Après l'arrivée de M. Zelensky à Belgrade vendredi soir, les deux présidents avaient dîné ensemble. M. Vucic avait ensuite écrit sur les réseaux sociaux que cette visite devait contribuer au développement des relations serbo-ukrainiennes et au renforcement de coopérations d'intérêt commun.
Un haut responsable ukrainien avait indiqué jeudi, sous couvert d'anonymat, que Kiev voulait « détacher les Serbes du camp de la Russie ». Selon ce responsable, le déplacement du président ukrainien constituait une « gifle pour les Russes ».
Le dossier des munitions reste politiquement sensible
M. Zelensky a évoqué des discussions sur des « questions de sécurité », mais ce volet reste délicat pour Belgrade. En mai 2025, les services de renseignement extérieurs russes avaient accusé des entreprises serbes d'armement de vendre des munitions à l'Ukraine via des pays tiers, en dépit de la « neutralité » officielle revendiquée par la Serbie.
M. Vucic avait alors promis de faire bloquer l'exécution des contrats lorsqu'un doute existait sur le destinataire final. Il avait ensuite assuré que la Serbie avait cessé toutes ses exportations d'armes, de munitions et de matériel militaire.
La question intervient alors que Kiev manque fortement de munitions plus de quatre ans après le début de l'invasion russe. Les frappes se multiplient des deux côtés d'une ligne de front presque inchangée, avec un bilan civil en hausse.
Les frappes russes renforcent la pression sur Kiev
Le déplacement de M. Zelensky a été précédé par d'importants bombardements russes sur Kiev et sa région dans la nuit de vendredi à samedi, qui ont fait au moins trois morts et sept blessés. Samedi matin, il a écrit sur X que la Russie avait tué trois personnes à Poukhivka, dans la région de Kiev, lors d'attaques de drones : « un grand-père, une grand-mère et leur petit-fils », en précisant que « le garçon n'avait que trois ans ».

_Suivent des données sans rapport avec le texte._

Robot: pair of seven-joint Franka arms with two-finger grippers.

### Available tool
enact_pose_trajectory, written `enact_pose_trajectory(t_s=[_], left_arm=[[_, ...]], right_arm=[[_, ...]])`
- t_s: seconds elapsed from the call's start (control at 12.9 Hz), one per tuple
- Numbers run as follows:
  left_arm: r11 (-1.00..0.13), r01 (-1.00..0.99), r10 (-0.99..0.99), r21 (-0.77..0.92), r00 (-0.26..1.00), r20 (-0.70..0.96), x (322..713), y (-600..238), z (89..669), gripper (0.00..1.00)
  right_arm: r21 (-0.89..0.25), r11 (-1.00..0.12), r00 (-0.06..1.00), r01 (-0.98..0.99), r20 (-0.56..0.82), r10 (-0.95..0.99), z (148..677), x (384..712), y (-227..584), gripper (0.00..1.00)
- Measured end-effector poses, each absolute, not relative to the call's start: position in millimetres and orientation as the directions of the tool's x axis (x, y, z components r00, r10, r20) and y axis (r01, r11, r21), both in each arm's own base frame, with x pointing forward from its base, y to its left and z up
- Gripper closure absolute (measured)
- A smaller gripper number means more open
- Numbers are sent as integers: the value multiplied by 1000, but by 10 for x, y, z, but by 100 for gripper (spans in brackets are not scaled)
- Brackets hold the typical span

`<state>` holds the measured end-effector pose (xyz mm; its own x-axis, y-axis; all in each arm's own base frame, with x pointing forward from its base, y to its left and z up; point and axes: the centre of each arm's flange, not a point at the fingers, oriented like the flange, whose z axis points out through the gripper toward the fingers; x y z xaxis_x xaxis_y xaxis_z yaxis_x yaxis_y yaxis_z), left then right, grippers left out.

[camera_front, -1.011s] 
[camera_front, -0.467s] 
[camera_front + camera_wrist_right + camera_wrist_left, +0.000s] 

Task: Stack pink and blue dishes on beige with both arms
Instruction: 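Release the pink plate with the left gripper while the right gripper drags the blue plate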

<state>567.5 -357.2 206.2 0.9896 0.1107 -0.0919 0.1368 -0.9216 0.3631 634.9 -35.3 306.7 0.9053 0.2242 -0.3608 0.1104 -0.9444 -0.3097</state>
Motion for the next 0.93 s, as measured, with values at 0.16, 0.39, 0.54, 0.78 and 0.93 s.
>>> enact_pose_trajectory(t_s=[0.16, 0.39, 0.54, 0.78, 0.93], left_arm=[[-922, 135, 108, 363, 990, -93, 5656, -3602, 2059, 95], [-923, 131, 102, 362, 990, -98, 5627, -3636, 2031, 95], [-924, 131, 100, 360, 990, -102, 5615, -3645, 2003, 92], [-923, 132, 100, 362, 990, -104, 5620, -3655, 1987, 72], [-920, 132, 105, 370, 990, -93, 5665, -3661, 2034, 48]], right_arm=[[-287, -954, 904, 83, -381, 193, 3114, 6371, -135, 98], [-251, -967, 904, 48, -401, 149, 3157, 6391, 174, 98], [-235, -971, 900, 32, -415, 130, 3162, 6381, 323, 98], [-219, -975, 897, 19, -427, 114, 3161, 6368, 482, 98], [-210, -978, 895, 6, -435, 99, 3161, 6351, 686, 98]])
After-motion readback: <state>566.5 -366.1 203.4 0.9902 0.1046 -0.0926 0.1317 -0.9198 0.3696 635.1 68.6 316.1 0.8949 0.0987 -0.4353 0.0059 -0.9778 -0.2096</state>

Mercredi, au moins 17 personnes avaient été tuées dans des frappes nocturnes russes contre Kiev et sa région. Faute d'intercepteurs disponibles, la défense antiaérienne ukrainienne n'avait pu abattre aucun missile, selon les éléments communiqués par Kiev.

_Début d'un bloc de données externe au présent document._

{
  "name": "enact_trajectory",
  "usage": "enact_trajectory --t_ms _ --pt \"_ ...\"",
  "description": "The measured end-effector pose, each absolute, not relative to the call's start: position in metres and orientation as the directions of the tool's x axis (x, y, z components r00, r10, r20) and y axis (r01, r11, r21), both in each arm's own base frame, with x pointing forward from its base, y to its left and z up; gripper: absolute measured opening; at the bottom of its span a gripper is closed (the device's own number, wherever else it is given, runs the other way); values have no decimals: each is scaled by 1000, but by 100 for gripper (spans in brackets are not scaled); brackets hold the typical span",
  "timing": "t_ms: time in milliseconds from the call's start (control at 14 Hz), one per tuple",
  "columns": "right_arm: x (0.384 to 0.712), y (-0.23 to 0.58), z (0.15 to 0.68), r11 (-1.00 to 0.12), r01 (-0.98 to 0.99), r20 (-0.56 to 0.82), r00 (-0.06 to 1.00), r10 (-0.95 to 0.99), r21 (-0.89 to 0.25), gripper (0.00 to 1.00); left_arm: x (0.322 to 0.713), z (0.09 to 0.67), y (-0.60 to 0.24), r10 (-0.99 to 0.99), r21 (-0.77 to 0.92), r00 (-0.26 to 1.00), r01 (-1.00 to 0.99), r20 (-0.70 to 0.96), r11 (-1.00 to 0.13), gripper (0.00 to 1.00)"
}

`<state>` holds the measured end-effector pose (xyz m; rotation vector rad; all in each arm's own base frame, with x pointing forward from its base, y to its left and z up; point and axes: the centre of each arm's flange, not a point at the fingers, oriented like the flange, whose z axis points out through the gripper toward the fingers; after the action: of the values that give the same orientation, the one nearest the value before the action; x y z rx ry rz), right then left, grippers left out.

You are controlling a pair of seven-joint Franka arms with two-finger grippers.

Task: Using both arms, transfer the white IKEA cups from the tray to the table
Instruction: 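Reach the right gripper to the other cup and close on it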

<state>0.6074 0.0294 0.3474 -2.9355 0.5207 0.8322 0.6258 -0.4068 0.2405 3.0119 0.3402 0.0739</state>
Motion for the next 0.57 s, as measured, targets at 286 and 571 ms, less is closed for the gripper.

M. Zelensky s'était rendu fin juillet à Washington pour rencontrer Donald Trump et tenter d'obtenir des missiles Patriot, les seuls capables d'intercepter les missiles russes les plus performants. D'après le Financial Times, le président américain a refusé cette demande en raison d'une pénurie de Patriot dans les stocks américains depuis le début de la guerre au Moyen-Orient.

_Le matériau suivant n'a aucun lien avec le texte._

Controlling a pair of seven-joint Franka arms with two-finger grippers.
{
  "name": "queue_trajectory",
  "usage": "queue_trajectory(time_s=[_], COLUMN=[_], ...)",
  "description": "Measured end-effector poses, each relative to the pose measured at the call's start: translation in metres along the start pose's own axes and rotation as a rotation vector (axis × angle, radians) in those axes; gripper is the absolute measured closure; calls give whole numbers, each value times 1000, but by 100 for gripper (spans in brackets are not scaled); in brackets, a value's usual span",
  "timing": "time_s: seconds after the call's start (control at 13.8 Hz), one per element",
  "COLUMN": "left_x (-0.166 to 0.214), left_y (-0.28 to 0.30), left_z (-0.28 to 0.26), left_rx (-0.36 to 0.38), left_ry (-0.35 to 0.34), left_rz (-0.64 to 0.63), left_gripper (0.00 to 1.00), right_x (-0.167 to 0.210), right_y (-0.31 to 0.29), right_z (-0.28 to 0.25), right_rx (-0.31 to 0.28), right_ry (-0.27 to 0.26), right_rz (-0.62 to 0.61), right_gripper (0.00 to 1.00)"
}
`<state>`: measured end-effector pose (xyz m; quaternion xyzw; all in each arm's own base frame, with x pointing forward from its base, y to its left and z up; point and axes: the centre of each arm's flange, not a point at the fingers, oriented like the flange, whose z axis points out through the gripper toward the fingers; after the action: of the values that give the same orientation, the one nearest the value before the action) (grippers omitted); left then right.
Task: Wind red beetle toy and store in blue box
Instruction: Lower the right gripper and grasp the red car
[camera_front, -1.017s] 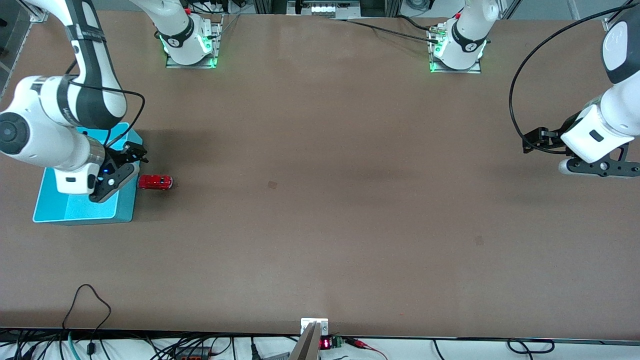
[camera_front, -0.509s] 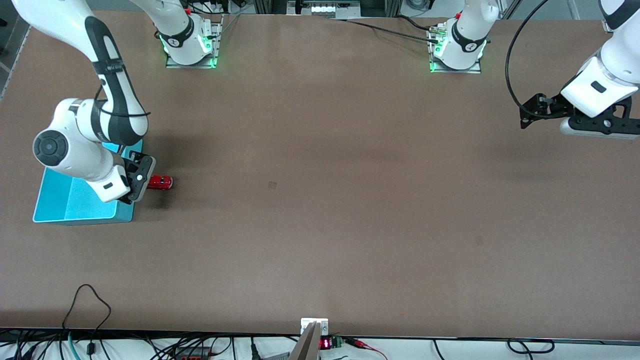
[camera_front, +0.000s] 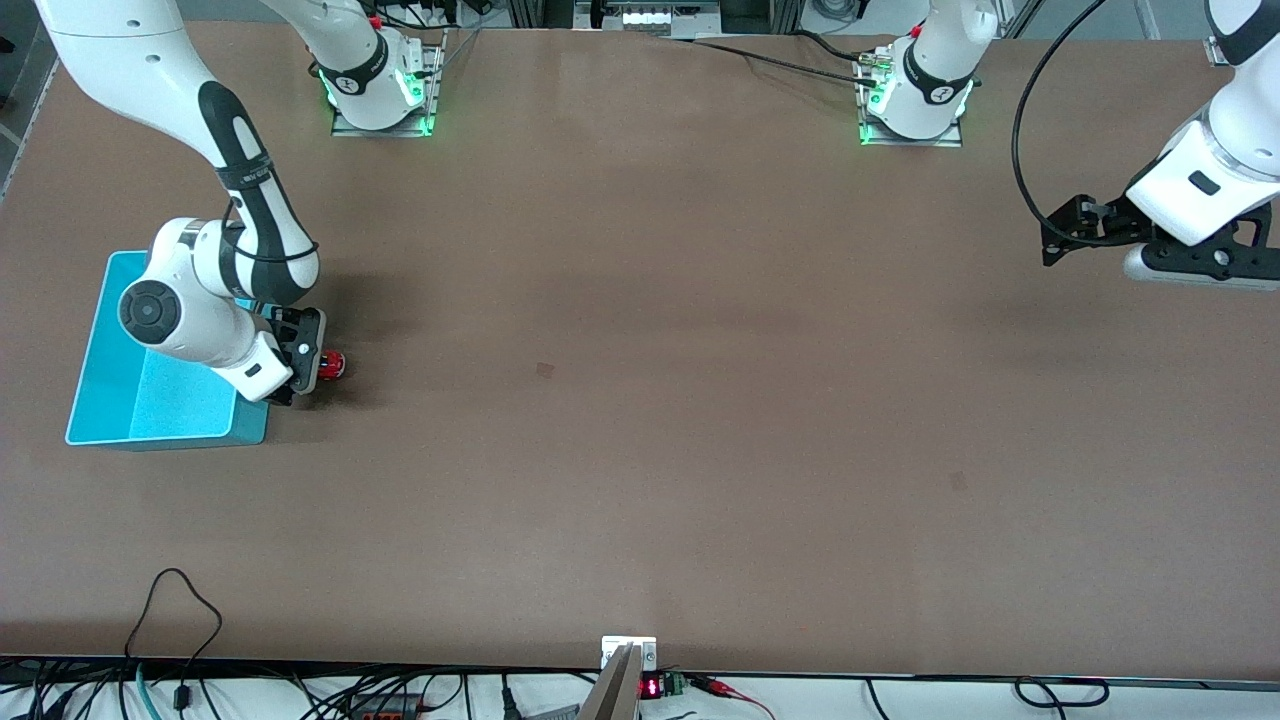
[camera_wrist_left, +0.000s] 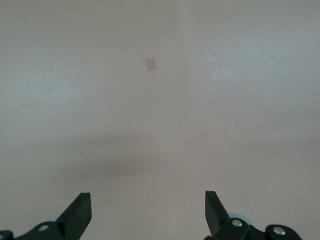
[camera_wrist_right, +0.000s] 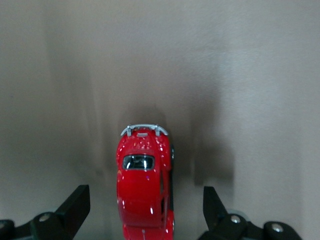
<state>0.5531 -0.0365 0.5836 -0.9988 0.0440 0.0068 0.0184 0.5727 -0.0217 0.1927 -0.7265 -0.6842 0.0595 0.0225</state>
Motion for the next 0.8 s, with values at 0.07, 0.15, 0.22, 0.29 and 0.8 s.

Donald Trump a toutefois donné récemment son accord à de nouvelles sanctions contre Moscou, longtemps bloquées par la Maison Blanche et votées vendredi soir par le Sénat américain. Le texte vise notamment le secteur des hydrocarbures russes, avec la possibilité de droits de douane contre des pays importateurs comme la Chine et l'Inde, mais il doit encore poursuivre son parcours législatif à la Chambre des représentants.